Le dernier discours d’Abdelkader Bensalah révèle deux blocages politiques majeures. C’est du moins ce que laisse entendre Lahouari Addi, professeur de sociologie à l’Institut d’Études Politiques de Lyon et chercheur à Triangle, laboratoire du CNRS. 

Dans analyse publiée sur sa page Facebook, cet observateur averti de l’actualité politique en Algérie a expliqué que « le discours de Bensalah clarifie le différend entre le peuple et l’Etat-Major ». « L’Etat-Major veut un président Taiwan avec une légitimité électorale issue d’un scrutin truqué par les walis, les chefs de daira, la gendarmerie et la DGSN. Ce nouveau président Taiwan servira de couverture légale à la répression de la contestation », indique-t-il.
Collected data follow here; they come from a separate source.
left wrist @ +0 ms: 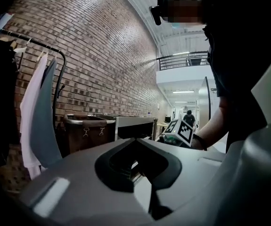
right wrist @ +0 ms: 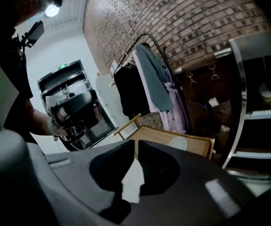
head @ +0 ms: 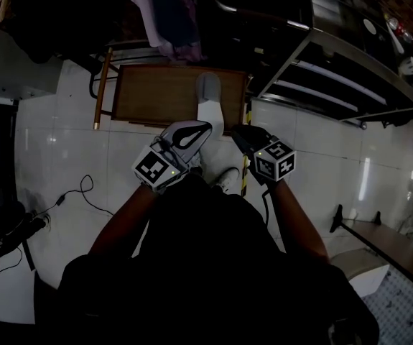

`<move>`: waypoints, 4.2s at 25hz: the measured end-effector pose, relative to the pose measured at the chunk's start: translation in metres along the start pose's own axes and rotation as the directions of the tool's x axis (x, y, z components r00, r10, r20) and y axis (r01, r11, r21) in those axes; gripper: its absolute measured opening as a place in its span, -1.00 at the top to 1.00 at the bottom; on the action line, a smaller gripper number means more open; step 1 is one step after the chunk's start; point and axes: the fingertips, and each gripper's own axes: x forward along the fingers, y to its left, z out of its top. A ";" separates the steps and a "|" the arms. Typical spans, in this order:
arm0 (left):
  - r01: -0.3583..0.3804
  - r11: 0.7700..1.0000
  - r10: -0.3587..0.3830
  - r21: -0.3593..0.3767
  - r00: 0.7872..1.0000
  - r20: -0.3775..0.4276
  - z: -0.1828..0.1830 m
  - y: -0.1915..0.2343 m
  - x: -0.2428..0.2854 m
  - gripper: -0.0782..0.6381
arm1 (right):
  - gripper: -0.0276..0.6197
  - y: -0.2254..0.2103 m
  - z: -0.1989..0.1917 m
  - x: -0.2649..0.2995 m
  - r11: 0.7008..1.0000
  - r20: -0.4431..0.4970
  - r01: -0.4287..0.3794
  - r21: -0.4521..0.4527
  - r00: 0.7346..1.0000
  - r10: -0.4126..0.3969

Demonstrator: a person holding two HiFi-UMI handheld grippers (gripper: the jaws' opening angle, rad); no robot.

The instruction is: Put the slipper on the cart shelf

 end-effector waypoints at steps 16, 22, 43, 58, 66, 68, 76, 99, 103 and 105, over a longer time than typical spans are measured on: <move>0.085 0.992 -0.089 -0.094 0.995 -0.043 -0.053 0.086 0.027 0.78 | 0.38 -0.117 -0.118 0.132 0.930 -0.365 0.131 0.344 0.931 0.004; 0.084 0.988 -0.091 -0.129 0.994 -0.055 -0.067 0.106 0.027 0.78 | 0.12 -0.137 -0.160 0.161 0.875 -0.462 0.175 0.451 0.885 0.061; 0.038 0.977 -0.059 -0.210 0.994 -0.094 -0.102 0.142 0.010 0.78 | 0.13 -0.134 -0.202 0.205 0.733 -0.476 0.158 0.662 0.843 0.249; 0.032 0.978 -0.050 -0.206 0.995 -0.083 -0.095 0.134 0.003 0.78 | 0.71 -0.106 -0.155 0.194 0.820 -0.388 0.071 0.567 0.902 0.189; 0.080 0.986 -0.089 -0.147 0.994 -0.056 -0.071 0.105 0.016 0.78 | 0.71 -0.101 -0.084 0.136 0.916 -0.232 0.075 0.395 0.973 0.020; 0.097 0.987 -0.105 -0.127 0.993 -0.052 -0.061 0.096 0.021 0.78 | 0.71 -0.096 -0.062 0.117 0.932 -0.183 0.079 0.353 0.983 -0.014; 0.151 0.987 -0.152 -0.061 0.988 -0.007 -0.020 0.058 0.041 0.78 | 0.71 -0.061 0.038 0.027 0.976 0.070 0.121 0.179 0.988 -0.135; 0.239 0.966 -0.249 0.101 0.962 0.110 0.107 0.003 0.076 0.78 | 0.71 0.034 0.210 -0.140 0.827 0.599 0.520 -0.211 0.738 -0.311; 0.230 0.965 -0.245 0.128 0.963 0.115 0.113 -0.001 0.075 0.78 | 0.71 0.034 0.211 -0.142 0.815 0.597 0.534 -0.223 0.736 -0.319; 0.236 0.964 -0.252 0.122 0.958 0.139 0.115 -0.003 0.074 0.78 | 0.71 0.033 0.207 -0.140 0.816 0.590 0.534 -0.221 0.739 -0.324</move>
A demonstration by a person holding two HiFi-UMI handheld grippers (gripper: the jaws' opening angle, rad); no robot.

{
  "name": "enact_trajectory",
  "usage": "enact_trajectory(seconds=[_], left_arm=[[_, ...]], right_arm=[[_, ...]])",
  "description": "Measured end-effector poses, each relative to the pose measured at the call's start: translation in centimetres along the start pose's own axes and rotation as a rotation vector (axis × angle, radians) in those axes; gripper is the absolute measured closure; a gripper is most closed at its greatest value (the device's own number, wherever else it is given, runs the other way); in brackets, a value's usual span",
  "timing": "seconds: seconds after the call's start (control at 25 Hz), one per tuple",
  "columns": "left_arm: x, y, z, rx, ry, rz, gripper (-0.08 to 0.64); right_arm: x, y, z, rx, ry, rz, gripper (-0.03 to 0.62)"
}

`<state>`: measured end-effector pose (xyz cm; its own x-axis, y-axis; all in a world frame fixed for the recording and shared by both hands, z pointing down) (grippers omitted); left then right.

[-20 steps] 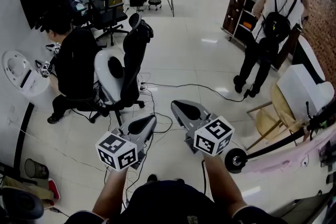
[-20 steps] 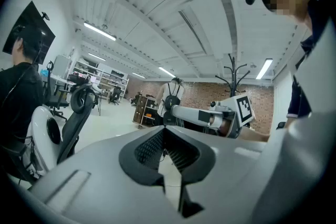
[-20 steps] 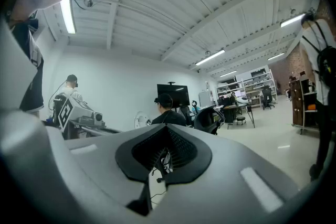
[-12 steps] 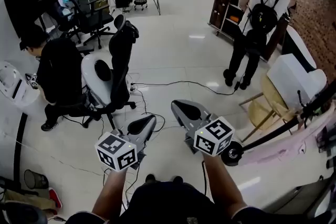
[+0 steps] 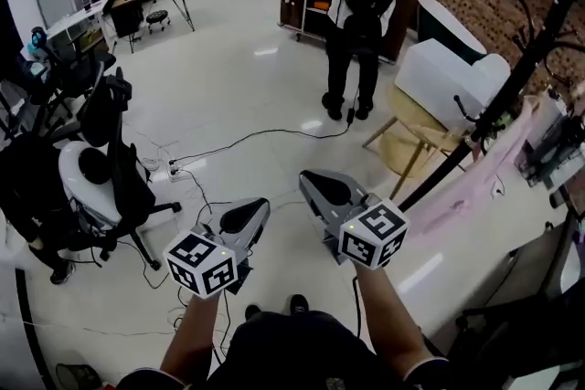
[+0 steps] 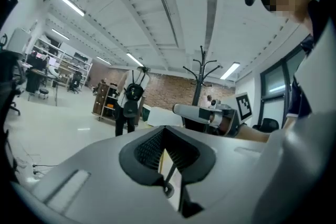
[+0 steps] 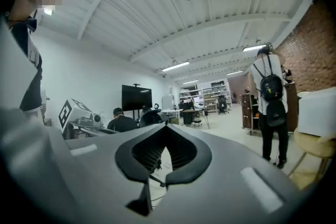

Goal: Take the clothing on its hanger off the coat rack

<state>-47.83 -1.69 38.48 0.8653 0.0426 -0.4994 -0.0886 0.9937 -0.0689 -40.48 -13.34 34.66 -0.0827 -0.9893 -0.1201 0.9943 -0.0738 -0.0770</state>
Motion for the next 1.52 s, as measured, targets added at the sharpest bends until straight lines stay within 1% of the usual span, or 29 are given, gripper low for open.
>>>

D’après Lahouari Addi, « le différend est que l’EM veut un président qui lui donne la légitimité pour réprimer. Ce sera évidemment le président des généraux. Le peuple veut un président de la nation ».

« Le peule n’est pas contre l’élection d’un président; au contraire, il veut un président élu de façon régulière et sans trucage », explique encore le même professeur selon lequel « nous sommes face à deux blocages ». Lesquels ? « L’EM bloque l’élection présidentielle de la nation, et le peuple bloque l’élection présidentielle de l’armée », décrypte l’expert algérien auteur qui a beaucoup travaillé sur le nationalisme et l’armée dans le monde arabe.

 

« Pour l’instant, c’est le peuple qui gagne, puisqu’il n’y aura pas d’élection du président des généraux. Je ne sais pas d’où est venue cette maturité du peuple algérien. Il finira par avoir le dernier mot parce qu’il a raison et sa revendication s’insère dans la construction de l’Etat. Pour construire un Etat de droit, il faut des dizaines et des dizaines de vendredis. Et parfois il faut ajouter des mardis et des jeudis », conclut enfin Lahouari Addi.